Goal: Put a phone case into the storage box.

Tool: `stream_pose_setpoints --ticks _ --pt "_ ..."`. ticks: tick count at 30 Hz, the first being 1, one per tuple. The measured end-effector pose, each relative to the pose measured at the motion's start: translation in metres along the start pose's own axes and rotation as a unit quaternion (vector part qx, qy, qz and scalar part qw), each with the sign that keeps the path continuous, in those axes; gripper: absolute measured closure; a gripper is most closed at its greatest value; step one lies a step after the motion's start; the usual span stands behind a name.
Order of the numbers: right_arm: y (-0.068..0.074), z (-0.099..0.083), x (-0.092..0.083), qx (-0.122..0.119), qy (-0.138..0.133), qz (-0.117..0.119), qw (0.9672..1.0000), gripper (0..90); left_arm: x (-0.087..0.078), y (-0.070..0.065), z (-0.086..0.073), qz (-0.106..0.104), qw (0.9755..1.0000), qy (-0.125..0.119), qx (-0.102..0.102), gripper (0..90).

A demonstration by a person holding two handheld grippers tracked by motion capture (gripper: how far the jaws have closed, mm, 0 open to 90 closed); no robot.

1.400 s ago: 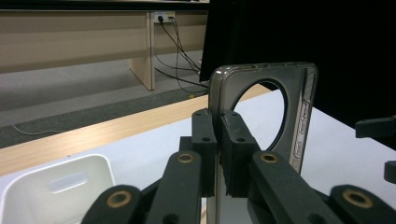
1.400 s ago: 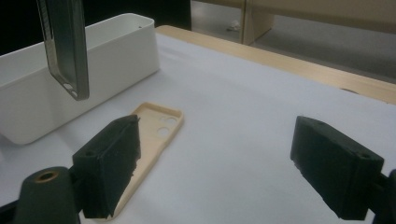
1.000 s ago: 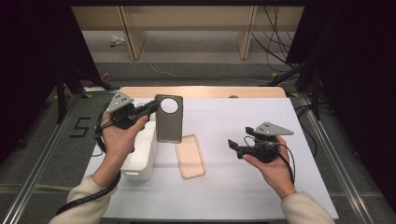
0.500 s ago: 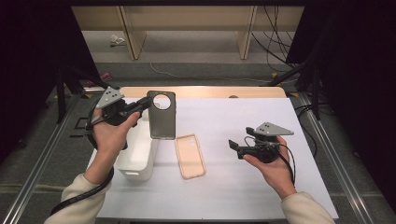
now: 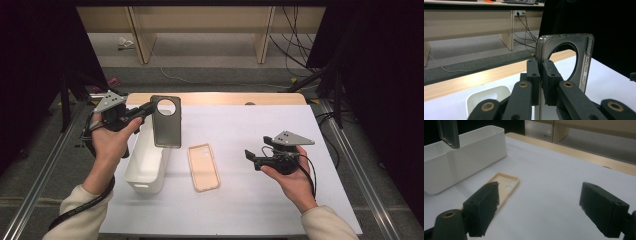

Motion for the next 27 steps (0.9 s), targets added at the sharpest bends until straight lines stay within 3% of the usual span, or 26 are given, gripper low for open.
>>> stream_pose_setpoints --ticks 27 --pt "0.000 0.000 0.001 -0.001 -0.004 0.000 1.0000 16.9 -0.004 0.023 -0.007 0.013 0.9999 0.003 0.004 84.6"
Point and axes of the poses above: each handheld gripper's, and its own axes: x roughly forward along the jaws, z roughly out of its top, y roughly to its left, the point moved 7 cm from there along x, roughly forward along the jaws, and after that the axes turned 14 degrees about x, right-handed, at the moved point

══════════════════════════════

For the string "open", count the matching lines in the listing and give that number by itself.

■ **Exercise solution**: 2